(Items listed in a dataset)
[Start of Attachment]
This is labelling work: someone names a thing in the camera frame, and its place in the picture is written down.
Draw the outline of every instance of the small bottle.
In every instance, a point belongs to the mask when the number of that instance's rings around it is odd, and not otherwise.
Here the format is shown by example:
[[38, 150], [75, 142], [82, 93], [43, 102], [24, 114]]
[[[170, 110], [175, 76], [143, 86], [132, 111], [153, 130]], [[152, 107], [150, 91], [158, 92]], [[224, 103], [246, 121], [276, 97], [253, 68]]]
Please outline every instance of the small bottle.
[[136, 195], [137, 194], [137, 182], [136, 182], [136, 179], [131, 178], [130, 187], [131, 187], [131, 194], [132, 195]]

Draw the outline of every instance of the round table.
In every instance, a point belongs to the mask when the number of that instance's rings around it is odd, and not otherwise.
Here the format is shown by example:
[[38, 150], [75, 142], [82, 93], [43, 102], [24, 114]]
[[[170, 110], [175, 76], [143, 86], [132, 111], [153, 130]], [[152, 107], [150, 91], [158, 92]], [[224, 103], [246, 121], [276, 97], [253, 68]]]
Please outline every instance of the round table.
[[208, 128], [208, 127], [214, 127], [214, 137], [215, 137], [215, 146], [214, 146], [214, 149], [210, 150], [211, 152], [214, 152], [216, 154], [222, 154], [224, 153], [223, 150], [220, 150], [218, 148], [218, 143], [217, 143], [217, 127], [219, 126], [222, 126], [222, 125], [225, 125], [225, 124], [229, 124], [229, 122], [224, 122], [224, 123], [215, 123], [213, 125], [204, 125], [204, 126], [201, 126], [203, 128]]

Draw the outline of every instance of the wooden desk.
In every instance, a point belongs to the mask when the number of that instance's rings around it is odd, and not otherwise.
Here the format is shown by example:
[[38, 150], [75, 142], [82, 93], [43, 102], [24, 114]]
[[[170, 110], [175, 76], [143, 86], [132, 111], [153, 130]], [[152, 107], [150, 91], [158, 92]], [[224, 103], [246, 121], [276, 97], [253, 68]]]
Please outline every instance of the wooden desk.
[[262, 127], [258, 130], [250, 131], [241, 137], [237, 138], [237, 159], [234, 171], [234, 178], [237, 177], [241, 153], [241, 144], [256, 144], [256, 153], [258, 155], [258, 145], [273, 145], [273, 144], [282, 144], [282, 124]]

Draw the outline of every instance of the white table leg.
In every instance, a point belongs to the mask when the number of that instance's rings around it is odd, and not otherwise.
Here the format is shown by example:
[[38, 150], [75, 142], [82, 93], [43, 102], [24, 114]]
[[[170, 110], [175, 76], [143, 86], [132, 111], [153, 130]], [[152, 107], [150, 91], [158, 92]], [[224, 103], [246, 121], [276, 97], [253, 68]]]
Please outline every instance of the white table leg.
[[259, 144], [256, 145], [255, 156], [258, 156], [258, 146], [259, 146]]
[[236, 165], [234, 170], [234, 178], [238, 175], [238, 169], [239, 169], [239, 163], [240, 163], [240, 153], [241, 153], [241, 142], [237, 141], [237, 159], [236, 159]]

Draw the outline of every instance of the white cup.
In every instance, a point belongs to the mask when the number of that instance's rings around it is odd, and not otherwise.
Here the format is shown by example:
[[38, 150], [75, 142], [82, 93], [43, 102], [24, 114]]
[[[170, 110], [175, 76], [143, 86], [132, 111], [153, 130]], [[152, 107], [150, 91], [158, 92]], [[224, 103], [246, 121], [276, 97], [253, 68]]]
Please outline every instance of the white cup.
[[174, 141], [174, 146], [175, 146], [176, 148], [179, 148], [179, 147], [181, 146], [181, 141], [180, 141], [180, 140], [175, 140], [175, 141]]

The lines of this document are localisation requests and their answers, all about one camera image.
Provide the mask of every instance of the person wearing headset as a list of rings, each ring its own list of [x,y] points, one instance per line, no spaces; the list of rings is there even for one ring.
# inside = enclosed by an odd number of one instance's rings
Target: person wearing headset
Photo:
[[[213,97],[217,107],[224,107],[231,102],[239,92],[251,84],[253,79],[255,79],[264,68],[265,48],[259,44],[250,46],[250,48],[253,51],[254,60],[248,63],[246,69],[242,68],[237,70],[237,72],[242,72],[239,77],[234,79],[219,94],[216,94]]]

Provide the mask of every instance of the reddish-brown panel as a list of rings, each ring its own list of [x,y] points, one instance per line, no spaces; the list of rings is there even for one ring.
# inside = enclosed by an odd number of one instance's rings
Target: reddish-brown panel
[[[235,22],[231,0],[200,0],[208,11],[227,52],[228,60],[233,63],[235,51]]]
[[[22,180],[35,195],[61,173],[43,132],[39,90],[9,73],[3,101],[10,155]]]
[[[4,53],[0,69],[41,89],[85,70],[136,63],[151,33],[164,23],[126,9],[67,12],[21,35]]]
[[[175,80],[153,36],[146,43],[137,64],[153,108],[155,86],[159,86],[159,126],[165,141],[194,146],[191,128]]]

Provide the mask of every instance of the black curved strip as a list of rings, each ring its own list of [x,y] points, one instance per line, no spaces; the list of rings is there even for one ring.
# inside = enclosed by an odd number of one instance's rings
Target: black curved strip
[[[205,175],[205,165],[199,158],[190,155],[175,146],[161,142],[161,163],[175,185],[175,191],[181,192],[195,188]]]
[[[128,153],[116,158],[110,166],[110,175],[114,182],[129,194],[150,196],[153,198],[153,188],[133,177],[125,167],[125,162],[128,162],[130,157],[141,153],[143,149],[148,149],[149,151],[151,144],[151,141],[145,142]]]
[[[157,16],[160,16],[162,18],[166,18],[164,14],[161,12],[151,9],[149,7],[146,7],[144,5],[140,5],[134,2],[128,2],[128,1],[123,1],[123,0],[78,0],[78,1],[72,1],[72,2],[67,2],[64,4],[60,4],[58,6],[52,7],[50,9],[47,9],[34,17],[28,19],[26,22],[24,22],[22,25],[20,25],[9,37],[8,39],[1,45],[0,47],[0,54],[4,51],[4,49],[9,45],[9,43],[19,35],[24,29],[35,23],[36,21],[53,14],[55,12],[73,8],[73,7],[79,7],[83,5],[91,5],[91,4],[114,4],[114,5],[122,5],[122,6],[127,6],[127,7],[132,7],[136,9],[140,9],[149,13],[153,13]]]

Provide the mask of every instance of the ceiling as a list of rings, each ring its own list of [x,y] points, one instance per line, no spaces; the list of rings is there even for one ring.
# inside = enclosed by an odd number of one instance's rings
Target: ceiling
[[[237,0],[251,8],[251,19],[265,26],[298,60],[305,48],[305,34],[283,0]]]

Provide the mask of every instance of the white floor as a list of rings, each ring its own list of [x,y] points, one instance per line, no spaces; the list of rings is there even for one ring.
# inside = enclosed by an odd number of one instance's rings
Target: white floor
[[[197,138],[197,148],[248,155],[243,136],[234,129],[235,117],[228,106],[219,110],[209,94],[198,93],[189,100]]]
[End of Attachment]
Task objective:
Which lines in the records above contain the string "wearing"? Copy them.

Result of the exercise:
Provide the mask of every instance of the person wearing headset as a list of rings, each ring its own list of [x,y] points, one instance per line, no spaces; the list of rings is there even for one ring.
Target: person wearing headset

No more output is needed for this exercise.